Entre las preguntas que realizará el sindicato están también cuál es la fecha prevista para su apertura y cómo se realizará la incorporación de la plantilla del antiguo centro penitenciario de Ceuta respecto al nuevo.

CCOO pregunta también con qué efectivos del personal penitenciario (funcionarios de carreras, prácticos, concursos, etc.) y con cuántos y qué tipo de módulos (ingreso, enfermería, aislamiento, etc.) está prevista la apertura de ambos centros.

El sindicato también quiere saber qué empresa se hará cargo de suministrar el mobiliario de oficina a la nueva prisión de Ceuta “si la empresa contratada actualmente está en quiebra”, así como qué miembros de las Fuerzas y Cuerpos de Seguridad del Estado se harán cargo de la vigilancia exterior de estos dos centros.

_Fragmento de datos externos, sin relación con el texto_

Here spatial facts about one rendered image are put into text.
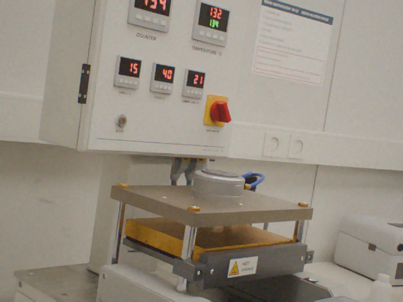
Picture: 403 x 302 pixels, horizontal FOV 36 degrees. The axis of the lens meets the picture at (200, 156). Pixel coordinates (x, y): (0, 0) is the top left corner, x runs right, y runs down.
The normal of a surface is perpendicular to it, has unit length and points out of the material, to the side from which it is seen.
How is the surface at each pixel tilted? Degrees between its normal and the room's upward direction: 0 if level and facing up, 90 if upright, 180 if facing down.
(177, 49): 90
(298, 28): 90
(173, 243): 90
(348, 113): 90
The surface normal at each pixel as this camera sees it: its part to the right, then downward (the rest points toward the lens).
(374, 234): -0.83, -0.15
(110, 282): -0.69, -0.04
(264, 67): 0.61, 0.16
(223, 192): 0.15, 0.11
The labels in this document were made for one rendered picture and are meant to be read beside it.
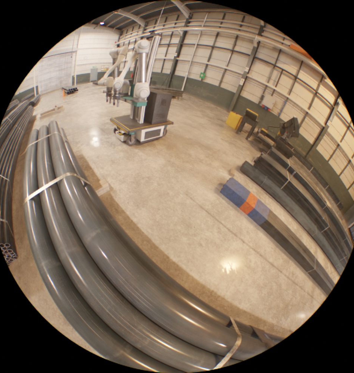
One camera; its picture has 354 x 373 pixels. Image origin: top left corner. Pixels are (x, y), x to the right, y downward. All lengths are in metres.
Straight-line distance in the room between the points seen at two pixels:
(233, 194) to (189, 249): 0.89
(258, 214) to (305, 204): 1.51
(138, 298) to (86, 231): 0.35
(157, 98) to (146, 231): 1.77
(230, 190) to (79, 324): 1.77
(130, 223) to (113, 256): 0.70
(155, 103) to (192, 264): 2.07
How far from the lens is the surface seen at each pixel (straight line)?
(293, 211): 2.78
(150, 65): 2.03
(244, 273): 1.47
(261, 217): 1.76
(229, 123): 5.35
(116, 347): 0.65
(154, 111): 2.10
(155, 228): 1.21
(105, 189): 1.42
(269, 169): 2.61
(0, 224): 1.58
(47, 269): 0.70
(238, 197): 1.68
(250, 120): 4.67
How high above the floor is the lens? 1.11
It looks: 46 degrees down
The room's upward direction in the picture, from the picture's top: 20 degrees clockwise
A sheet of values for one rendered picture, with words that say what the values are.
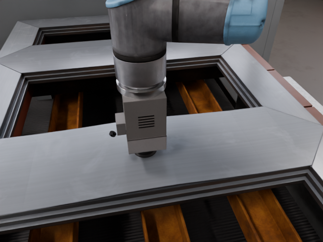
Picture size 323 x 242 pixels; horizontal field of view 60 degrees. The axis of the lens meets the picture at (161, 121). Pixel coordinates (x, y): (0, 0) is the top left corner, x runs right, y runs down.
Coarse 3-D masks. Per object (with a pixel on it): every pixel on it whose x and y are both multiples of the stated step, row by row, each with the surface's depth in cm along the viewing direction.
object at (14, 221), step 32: (64, 32) 102; (96, 32) 104; (192, 64) 83; (224, 64) 81; (0, 128) 57; (160, 192) 46; (192, 192) 46; (224, 192) 47; (320, 192) 46; (0, 224) 42; (32, 224) 42
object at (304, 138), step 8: (272, 112) 61; (280, 112) 61; (280, 120) 59; (288, 120) 59; (296, 120) 59; (288, 128) 57; (296, 128) 57; (304, 128) 57; (288, 136) 55; (296, 136) 55; (304, 136) 55; (312, 136) 55; (296, 144) 53; (304, 144) 53; (312, 144) 53; (304, 152) 52; (312, 152) 52; (312, 160) 50
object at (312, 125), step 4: (304, 120) 59; (308, 124) 58; (312, 124) 58; (316, 124) 58; (312, 128) 57; (316, 128) 57; (320, 128) 57; (316, 132) 56; (320, 132) 56; (320, 136) 55
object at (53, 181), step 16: (48, 144) 53; (64, 144) 53; (48, 160) 50; (64, 160) 50; (32, 176) 47; (48, 176) 47; (64, 176) 47; (32, 192) 45; (48, 192) 45; (64, 192) 45; (32, 208) 42
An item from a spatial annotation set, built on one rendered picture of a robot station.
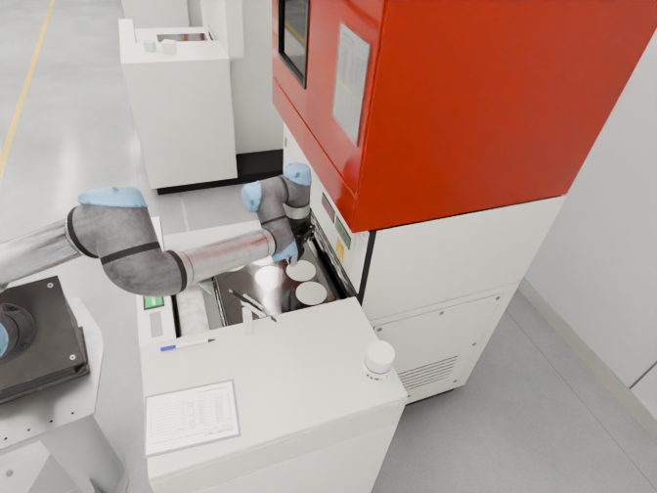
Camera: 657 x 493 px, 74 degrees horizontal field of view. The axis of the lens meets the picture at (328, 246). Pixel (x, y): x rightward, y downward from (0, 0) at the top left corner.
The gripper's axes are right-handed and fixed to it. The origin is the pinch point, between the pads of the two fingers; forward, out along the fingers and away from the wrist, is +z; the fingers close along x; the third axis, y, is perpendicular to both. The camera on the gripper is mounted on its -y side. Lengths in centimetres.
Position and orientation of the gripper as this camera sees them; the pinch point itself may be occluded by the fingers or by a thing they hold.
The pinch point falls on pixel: (290, 264)
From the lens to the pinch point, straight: 140.5
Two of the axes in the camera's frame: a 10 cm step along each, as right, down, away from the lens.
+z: -0.8, 7.4, 6.7
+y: 5.8, -5.1, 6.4
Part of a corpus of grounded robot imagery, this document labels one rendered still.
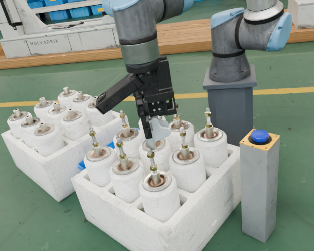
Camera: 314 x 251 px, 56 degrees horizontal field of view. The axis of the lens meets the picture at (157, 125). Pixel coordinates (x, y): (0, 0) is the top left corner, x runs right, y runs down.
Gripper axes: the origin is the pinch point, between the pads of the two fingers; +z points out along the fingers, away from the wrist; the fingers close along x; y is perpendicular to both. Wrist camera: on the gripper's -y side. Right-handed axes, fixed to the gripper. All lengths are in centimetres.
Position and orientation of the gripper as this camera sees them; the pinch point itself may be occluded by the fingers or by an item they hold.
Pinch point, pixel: (149, 145)
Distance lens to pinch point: 69.6
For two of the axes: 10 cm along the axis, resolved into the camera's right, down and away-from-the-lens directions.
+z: 1.6, 8.6, 4.9
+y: 9.8, -1.9, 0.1
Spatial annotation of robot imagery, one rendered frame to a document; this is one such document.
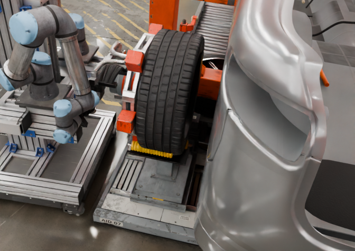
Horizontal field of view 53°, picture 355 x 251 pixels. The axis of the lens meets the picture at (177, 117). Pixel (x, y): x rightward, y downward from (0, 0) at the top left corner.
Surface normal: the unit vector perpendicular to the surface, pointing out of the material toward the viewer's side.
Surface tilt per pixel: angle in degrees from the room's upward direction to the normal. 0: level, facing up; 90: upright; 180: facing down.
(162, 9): 90
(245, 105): 16
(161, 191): 0
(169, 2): 90
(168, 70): 39
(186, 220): 0
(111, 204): 0
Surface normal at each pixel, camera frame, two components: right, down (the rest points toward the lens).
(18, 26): -0.55, 0.39
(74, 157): 0.09, -0.78
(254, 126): 0.27, -0.64
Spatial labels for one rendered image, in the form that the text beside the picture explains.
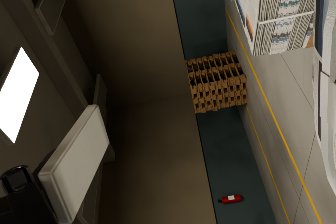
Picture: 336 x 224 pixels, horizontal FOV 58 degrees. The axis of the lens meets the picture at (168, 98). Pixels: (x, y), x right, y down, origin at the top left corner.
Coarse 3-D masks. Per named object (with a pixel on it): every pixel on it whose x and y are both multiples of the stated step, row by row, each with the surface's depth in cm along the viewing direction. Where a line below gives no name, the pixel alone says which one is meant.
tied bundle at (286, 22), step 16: (272, 0) 85; (288, 0) 85; (304, 0) 87; (272, 16) 91; (288, 16) 90; (304, 16) 93; (272, 32) 97; (288, 32) 98; (304, 32) 99; (256, 48) 104; (272, 48) 105; (288, 48) 105
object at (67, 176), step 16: (96, 112) 19; (80, 128) 16; (96, 128) 18; (64, 144) 15; (80, 144) 16; (96, 144) 18; (48, 160) 14; (64, 160) 14; (80, 160) 16; (96, 160) 18; (48, 176) 13; (64, 176) 14; (80, 176) 15; (48, 192) 13; (64, 192) 14; (80, 192) 15; (64, 208) 14
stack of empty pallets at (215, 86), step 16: (192, 64) 787; (208, 64) 790; (224, 64) 792; (240, 64) 732; (192, 80) 827; (208, 80) 711; (224, 80) 701; (240, 80) 696; (192, 96) 714; (208, 96) 720; (224, 96) 723; (240, 96) 728
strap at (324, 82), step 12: (324, 24) 16; (324, 36) 16; (324, 48) 16; (324, 60) 16; (324, 72) 16; (324, 84) 16; (324, 96) 17; (324, 108) 17; (324, 120) 17; (324, 132) 18; (324, 144) 18; (324, 156) 18
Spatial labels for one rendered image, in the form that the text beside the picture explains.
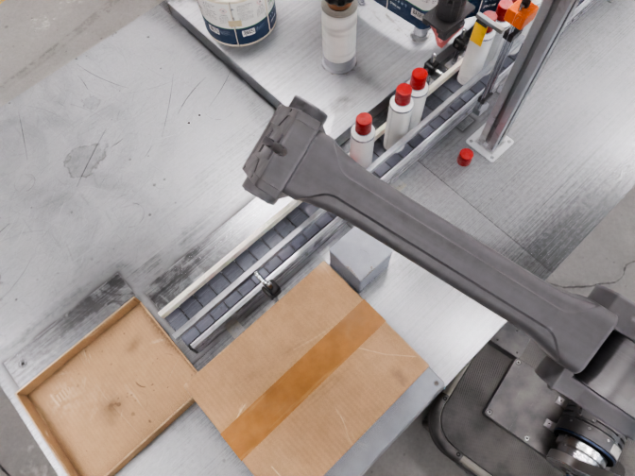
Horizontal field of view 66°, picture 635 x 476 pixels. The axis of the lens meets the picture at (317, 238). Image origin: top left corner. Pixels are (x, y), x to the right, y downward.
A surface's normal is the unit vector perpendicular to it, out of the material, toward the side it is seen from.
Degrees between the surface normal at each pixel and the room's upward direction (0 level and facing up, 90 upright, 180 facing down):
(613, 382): 33
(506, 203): 0
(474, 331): 0
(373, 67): 0
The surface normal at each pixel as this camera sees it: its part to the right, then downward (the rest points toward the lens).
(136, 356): -0.04, -0.39
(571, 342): -0.05, 0.11
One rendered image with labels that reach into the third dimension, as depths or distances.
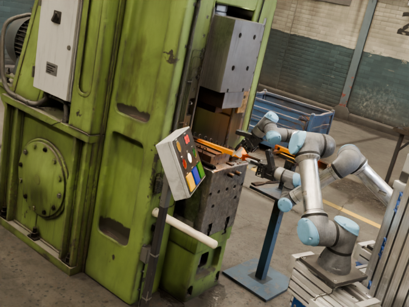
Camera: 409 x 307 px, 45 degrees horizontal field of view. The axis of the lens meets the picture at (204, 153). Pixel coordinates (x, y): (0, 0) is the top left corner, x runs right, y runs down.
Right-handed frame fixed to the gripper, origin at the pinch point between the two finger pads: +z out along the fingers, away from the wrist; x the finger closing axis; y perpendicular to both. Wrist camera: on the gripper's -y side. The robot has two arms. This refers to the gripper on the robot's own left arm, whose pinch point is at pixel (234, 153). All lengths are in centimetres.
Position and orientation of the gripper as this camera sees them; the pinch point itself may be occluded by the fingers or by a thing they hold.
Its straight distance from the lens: 292.8
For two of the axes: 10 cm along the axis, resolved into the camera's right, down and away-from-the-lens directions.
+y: 5.8, 7.5, -3.2
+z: -5.5, 6.5, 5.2
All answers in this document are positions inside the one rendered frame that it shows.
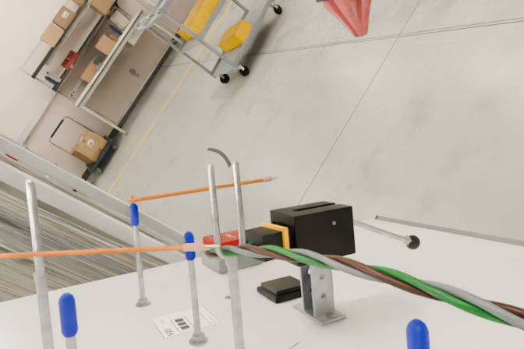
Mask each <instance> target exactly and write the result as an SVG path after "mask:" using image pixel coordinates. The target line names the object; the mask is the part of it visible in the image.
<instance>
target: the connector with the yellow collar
mask: <svg viewBox="0 0 524 349"><path fill-rule="evenodd" d="M276 225H279V226H282V227H287V228H288V231H289V248H290V249H293V239H292V228H291V227H289V226H286V225H283V224H279V223H276ZM245 235H246V243H248V242H251V241H253V243H250V244H251V245H255V246H257V247H259V246H263V245H276V246H279V247H282V248H284V247H283V237H282V231H277V230H274V229H270V228H267V227H255V228H251V229H248V230H245ZM252 258H254V259H258V260H260V261H263V262H268V261H271V260H274V259H273V258H256V257H252Z"/></svg>
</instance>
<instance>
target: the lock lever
mask: <svg viewBox="0 0 524 349"><path fill-rule="evenodd" d="M353 225H356V226H357V227H361V228H364V229H367V230H369V231H372V232H375V233H378V234H382V235H384V236H387V237H389V238H393V239H396V240H399V241H402V242H403V243H404V244H405V245H409V244H410V243H411V241H412V240H411V238H410V237H409V236H408V235H405V236H404V237H403V236H401V235H399V234H395V233H392V232H390V231H386V230H383V229H380V228H379V227H375V226H372V225H369V224H366V223H363V222H361V221H358V220H355V219H353Z"/></svg>
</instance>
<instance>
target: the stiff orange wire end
mask: <svg viewBox="0 0 524 349"><path fill-rule="evenodd" d="M277 178H278V177H275V178H272V177H265V178H260V179H255V180H249V181H244V182H241V185H248V184H253V183H258V182H270V181H272V179H277ZM233 186H234V183H229V184H224V185H216V189H223V188H228V187H233ZM208 190H209V187H204V188H198V189H189V190H184V191H178V192H169V193H164V194H158V195H153V196H144V197H138V198H134V199H128V200H127V201H128V202H129V203H133V202H138V201H144V200H150V199H159V198H165V197H169V196H178V195H184V194H189V193H194V192H203V191H208Z"/></svg>
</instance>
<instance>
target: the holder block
mask: <svg viewBox="0 0 524 349"><path fill-rule="evenodd" d="M270 215H271V224H276V223H279V224H283V225H286V226H289V227H291V228H292V239H293V248H294V249H307V250H310V251H313V252H317V253H319V254H321V255H334V256H347V255H351V254H354V253H356V246H355V235H354V225H353V215H352V206H348V205H344V204H335V203H331V202H327V201H320V202H316V203H307V204H303V205H298V206H290V207H286V208H281V209H276V210H270ZM332 221H335V222H336V225H333V224H332ZM286 262H288V261H286ZM288 263H291V264H293V265H295V266H298V267H300V266H305V265H308V264H305V263H296V262H288Z"/></svg>
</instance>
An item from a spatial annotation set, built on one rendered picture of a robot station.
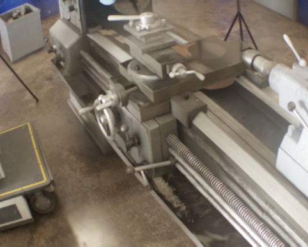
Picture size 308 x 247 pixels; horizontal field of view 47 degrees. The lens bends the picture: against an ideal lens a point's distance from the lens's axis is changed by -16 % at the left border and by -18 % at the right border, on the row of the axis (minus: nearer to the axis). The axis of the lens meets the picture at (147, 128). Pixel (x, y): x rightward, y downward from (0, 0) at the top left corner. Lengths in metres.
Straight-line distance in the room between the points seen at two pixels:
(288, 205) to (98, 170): 1.70
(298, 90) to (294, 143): 0.18
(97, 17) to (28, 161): 1.00
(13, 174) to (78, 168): 0.61
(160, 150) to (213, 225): 0.42
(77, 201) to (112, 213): 0.26
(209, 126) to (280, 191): 0.46
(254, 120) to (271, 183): 0.55
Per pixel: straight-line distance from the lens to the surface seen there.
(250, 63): 1.52
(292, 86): 1.31
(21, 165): 2.43
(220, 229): 1.78
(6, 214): 2.36
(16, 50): 4.52
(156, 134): 1.70
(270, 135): 1.76
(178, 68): 1.61
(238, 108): 1.91
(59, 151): 2.95
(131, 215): 2.40
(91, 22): 2.54
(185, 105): 1.65
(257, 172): 1.41
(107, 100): 1.73
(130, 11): 2.40
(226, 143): 1.52
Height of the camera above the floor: 1.80
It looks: 37 degrees down
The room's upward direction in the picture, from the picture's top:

Por último, el sindicato preguntará si se ha iniciado la contratación de la empresa que se hará cargo del transporte de personal de los nuevos centros penitenciarios.

Ya El Faro aludió a esta inquietud sindical en un reportaje, en el que se hizo eco de cómo la Delegación del Gobierno estimaba que la prisión de Fuerte Mendizábal abrirá sus puertas antes de que finalice este año, según fuentes de la institución de la plaza de los Reyes. Su titular, Nicolás Fernández Cucurull ya fechó el inicio de su actividad en julio, plazo que claramente se ha incumplido, y ahora el horizonte está puesto después del verano y sin entrar en 2018, según las mismas fuentes. Sin embargo, como ya precisó el delegado del Gobierno, la puesta en funcionamiento de la nueva cárcel será “gradual”.

Lo que no se sabe es el destino que tendrá finalmente la cárcel de Los Rosales, aún operativa pero obsoleta.